For Day #21 of our daily Leadership Challenge, look for some time today to practice leadership principle #21, “Give Strength Centered Compliments“. We encourage you to apply each of the 28 daily leadership principles in this series by focusing on just a single principle every single day of the four-week challenge. This is the last of the seven principles that are designed to help you gain enthusiastic cooperation from others, so this is the last principle of this week. Next week, we will show you seven ways to build your next generation of strong leaders.

Give Strength Centered Compliments

“The life of many a person could probably be changed if someone would only make him feel important.” — Dale Carnegie

In our modern society, the art of giving people a sincere compliment has gone the way of the vinyl record or the Model T. You come across them every once in a while, but they are few and far between. I have asked hundreds of different audiences across the country why they think that we don’t give as many compliments as we probably should (or receive the number of compliments that we probably deserve), and I have heard every answer under the sun. But what I find most often is that we are mainly too self-centered and too busy to take the time to give a sincere compliment to our fellow man.

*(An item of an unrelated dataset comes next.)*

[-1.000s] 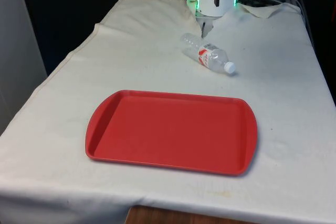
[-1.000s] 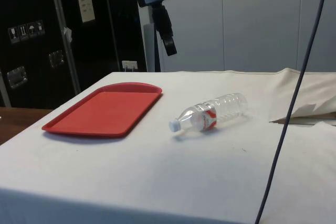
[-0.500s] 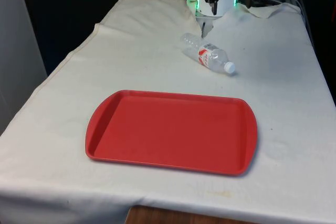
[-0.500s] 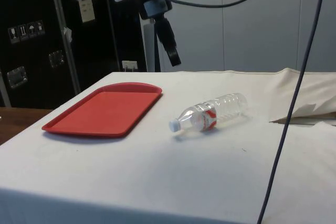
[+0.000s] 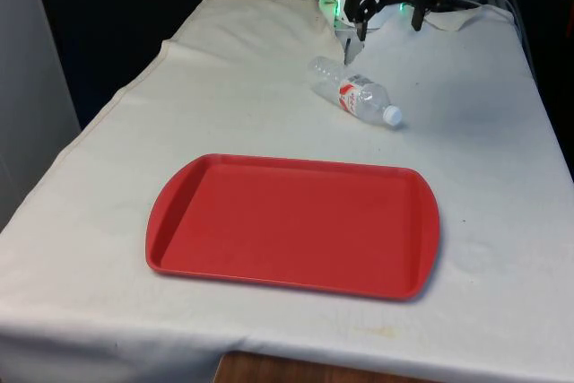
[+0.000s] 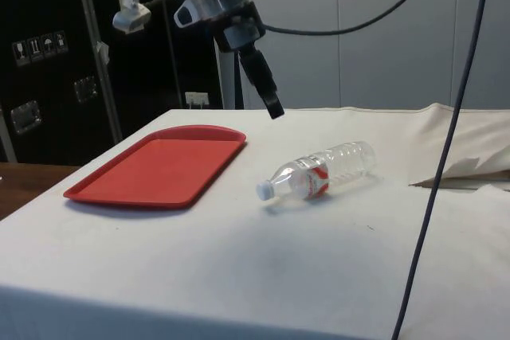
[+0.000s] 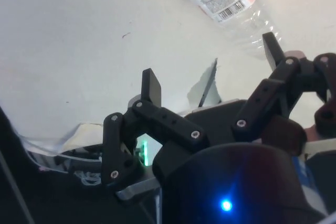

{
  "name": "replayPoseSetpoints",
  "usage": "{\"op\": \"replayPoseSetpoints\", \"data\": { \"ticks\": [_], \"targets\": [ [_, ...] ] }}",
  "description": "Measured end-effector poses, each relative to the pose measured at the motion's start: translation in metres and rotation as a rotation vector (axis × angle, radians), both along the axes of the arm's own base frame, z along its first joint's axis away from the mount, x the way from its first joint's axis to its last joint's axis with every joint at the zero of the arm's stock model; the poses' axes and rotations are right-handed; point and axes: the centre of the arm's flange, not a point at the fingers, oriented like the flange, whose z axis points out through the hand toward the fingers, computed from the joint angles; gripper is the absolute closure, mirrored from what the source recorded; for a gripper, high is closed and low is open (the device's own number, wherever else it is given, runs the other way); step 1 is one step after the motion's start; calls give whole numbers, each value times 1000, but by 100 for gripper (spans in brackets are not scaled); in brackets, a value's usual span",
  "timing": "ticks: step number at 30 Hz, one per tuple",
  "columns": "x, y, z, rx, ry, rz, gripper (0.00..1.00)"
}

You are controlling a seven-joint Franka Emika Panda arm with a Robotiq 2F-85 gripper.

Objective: Place the bottle upright on the tray.

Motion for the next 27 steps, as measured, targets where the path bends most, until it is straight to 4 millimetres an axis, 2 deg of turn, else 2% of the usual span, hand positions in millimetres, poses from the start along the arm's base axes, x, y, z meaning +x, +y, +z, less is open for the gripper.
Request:
{"op": "replayPoseSetpoints", "data": {
  "ticks": [20, 27],
  "targets": [
    [-6, 8, -44, -75, 76, 67, 0],
    [-6, 9, -54, -97, 95, 86, 0]
  ]
}}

There is also a negative connotation about giving compliments to people. We think of people who give compliments as brown-nosers or kiss-asses. In the modern era, we have confused a sincere compliment with flattery. To most people they are one and the same.

Men are also less inclined to give compliments to female coworkers out of fear of being accused of harassment.

With all of these challenges to overcome, most people just don’t bother to compliment other people now. It’s easier just to keep to ourselves. However, a good leader who gives solid strength-centered compliments can really set herself apart from the crowd.

You can compliment people on what they have. A compliment like this would be something like “Nice tie.”

You can compliment people on what they do. “Thanks for turning in the report early,” is an example.

However, each of these types of compliments has a chance of being seen as insincere.

If you give the people around you a compliment based on who they are or a strength of character that you notice in them, the compliment will always be seen as sincere. Give them a strength-centered compliment and their confidence will grow. You will also be well thought of by that person. To do this, instead of complimenting them on what they do, look for the strength or the character trait that allowed them to DO the thing that you are admiring. For instance, what allowed the person to get the report completed early? It could be that the person has a great work ethic or is detail oriented or is a great time manager. If you compliment her on one of these characteristics, then the compliment will mean a whole lot more to the person.

“I may not mention this enough, but I just wanted to tell you how much I admire your work ethic. You are one of the few people who consistently turns in the reports before the deadline every time. I really appreciate that about you.”

Strength centered compliments will boost the confidence of your coworkers faster than anything else that you can do.